This is an audio introduction to the Gospel According to Mark with a transcription for those would rather read.
As I preach, I am faced with decisions on what to include and what not to include in my sermons. There are many things that are important, but I am not able to include them - such as the formal introduction to a book I am getting ready to preach through. Here is a brief overview introduction to The Gospel of Mark. If you would like a more in depth one, check out the bibliography below.
For centuries The Gospel According to Mark was neglected. However, in recent times, it has come into its own as the Church has given it proper attention and status. It has been tempting to think that Mark doesn't contribute anything unique among the four gospels. It is the shortest, and most of what Mark records does, in fact, show up in the other three. Clearly the Holy Spirit didn't make a mistake by breathing these Scriptures through Mark. So what value does Mark give us?
The most common attack unbelieving skeptics throw at the gospels is that they contradict each other. The correct answer is through understanding the perspective of the authors of the gospels and harmonizing those perspectives. The Holy Spirit used the personalities and perspectives of the authors to communicate infallible and inerrant accounts. As we examine those perspectives, we begin to see what makes them unique.

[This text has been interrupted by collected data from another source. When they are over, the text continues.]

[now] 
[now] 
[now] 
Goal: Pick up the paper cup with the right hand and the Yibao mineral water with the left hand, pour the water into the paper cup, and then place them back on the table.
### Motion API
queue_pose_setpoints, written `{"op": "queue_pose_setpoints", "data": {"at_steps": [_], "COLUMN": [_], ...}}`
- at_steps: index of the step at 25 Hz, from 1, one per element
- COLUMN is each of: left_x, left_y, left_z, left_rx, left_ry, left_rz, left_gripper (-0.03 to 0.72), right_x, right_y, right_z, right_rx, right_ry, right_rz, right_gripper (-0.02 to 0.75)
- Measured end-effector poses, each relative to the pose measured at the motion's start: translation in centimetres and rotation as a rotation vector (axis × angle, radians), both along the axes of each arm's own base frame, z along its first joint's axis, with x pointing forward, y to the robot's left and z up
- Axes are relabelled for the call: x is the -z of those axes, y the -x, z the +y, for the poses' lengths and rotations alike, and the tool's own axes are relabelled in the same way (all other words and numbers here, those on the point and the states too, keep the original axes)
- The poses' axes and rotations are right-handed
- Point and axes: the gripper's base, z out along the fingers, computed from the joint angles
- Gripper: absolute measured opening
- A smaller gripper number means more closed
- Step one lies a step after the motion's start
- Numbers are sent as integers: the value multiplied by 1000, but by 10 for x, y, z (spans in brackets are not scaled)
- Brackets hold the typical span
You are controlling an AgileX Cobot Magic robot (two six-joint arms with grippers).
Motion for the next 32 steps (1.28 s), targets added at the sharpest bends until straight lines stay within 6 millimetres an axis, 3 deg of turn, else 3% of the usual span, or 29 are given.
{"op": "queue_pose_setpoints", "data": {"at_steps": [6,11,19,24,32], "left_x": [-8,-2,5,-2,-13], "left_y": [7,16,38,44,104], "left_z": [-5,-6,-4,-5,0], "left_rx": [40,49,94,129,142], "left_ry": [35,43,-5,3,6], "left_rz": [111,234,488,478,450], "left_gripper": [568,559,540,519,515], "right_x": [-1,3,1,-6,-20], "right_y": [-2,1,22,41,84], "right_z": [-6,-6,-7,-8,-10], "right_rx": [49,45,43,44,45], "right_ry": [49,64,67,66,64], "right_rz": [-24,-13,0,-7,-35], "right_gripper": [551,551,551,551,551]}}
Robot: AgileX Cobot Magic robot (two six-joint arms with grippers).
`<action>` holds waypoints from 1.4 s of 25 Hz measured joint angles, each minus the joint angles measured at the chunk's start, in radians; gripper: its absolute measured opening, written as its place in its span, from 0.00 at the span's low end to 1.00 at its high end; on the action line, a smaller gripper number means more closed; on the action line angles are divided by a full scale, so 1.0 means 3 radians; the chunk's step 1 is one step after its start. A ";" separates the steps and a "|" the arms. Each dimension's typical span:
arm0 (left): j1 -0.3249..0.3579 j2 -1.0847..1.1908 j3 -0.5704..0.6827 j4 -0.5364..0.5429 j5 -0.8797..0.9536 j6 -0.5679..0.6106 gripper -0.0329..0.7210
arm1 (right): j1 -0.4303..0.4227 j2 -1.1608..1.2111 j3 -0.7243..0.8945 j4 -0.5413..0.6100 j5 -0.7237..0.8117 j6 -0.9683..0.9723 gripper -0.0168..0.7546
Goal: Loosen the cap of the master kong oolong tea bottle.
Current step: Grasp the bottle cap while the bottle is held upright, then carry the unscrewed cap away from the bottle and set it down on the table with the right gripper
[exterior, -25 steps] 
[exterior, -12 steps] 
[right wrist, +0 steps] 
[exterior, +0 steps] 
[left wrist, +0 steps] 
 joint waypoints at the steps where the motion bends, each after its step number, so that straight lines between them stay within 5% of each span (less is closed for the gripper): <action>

A few years ago, I came in contact with a man who knew my grandfather back 50 years ago. My grandfather was a pastor, and I didn't know him that well. But I did get to know him a little as a young adult. As I have met people over the years who knew him, I have always been interested in what they had to say about him. Of course, there was some overlap as they described him, and there were various perspectives on him. Yet they all were describing the same person. So it is with the four gospels.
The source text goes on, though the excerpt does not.